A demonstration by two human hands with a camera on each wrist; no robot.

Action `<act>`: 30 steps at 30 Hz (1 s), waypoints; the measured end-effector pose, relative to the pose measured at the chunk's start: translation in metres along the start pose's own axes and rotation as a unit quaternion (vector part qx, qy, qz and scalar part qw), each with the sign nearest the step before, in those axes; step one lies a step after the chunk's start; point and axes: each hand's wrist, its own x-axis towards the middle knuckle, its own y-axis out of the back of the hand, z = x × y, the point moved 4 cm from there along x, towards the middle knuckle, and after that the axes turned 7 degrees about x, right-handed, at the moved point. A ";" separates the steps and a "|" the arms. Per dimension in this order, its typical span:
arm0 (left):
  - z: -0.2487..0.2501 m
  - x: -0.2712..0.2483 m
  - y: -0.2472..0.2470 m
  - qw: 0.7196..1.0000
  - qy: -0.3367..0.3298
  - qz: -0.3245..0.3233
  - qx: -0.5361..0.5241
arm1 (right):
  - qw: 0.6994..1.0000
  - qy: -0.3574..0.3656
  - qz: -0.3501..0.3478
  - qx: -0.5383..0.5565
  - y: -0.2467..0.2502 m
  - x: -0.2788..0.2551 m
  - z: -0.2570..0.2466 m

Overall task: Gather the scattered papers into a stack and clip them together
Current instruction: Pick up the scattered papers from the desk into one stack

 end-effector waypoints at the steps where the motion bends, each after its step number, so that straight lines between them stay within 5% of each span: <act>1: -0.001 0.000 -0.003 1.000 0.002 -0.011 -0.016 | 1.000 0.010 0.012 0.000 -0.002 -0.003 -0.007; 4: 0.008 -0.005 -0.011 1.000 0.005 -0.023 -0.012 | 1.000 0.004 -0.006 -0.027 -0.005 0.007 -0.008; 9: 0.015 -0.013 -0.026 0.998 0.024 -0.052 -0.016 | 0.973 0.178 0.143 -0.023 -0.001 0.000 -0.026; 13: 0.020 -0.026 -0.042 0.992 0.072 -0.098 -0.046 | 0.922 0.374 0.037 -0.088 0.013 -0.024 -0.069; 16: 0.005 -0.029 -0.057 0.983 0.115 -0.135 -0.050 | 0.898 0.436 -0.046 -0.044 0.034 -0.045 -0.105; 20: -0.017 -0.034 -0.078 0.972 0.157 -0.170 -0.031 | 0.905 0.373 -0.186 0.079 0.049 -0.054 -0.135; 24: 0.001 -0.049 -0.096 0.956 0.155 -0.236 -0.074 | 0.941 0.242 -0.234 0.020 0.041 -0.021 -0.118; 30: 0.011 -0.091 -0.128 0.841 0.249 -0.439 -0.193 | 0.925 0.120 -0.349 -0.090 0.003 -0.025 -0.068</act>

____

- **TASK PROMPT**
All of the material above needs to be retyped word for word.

- **EXPECTED OUTPUT**
A demonstration by two human hands with a camera on each wrist; no robot.

Action `<act>`: 30 steps at 30 Hz (1 s), waypoints; the measured end-effector pose, relative to the pose measured at the chunk's start: translation in metres along the start pose's own axes and rotation as a unit quaternion (vector part qx, qy, qz and scalar part qw), each with the sign nearest the step before, in those axes; step one lies a step after the chunk's start; point and axes: each hand's wrist, its own x-axis towards the middle knuckle, its own y-axis out of the back of the hand, z = x × y, the point moved 4 cm from there along x, towards the middle knuckle, and after that the axes turned 7 degrees about x, right-handed, at the moved point. A ";" separates the steps and a "|" the arms. Per dimension in this order, its typical span:
arm0 (left):
  - z: -0.2487..0.2501 m
  - x: -0.2712..0.2483 m
  - y: -0.2472..0.2470 m
  - qw: 0.7196..1.0000
  - qy: -0.3367..0.3298
  - qz: -0.3245..0.3233
  - qx: -0.5361..0.5241
arm1 (right):
  - qw: 0.6994..1.0000
  - qy: -0.3574..0.3656
  - qz: -0.3501..0.3478
  - qx: -0.5383..0.5565
  - y: -0.2467..0.2502 m
  - x: -0.2788..0.2551 m
  - z: -0.2570..0.2466 m

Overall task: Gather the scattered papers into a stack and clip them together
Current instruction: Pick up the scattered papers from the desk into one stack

 end-effector waypoints at the steps where the motion bends, each after its step number, so that straight lines between them stay within 5% of each span: <act>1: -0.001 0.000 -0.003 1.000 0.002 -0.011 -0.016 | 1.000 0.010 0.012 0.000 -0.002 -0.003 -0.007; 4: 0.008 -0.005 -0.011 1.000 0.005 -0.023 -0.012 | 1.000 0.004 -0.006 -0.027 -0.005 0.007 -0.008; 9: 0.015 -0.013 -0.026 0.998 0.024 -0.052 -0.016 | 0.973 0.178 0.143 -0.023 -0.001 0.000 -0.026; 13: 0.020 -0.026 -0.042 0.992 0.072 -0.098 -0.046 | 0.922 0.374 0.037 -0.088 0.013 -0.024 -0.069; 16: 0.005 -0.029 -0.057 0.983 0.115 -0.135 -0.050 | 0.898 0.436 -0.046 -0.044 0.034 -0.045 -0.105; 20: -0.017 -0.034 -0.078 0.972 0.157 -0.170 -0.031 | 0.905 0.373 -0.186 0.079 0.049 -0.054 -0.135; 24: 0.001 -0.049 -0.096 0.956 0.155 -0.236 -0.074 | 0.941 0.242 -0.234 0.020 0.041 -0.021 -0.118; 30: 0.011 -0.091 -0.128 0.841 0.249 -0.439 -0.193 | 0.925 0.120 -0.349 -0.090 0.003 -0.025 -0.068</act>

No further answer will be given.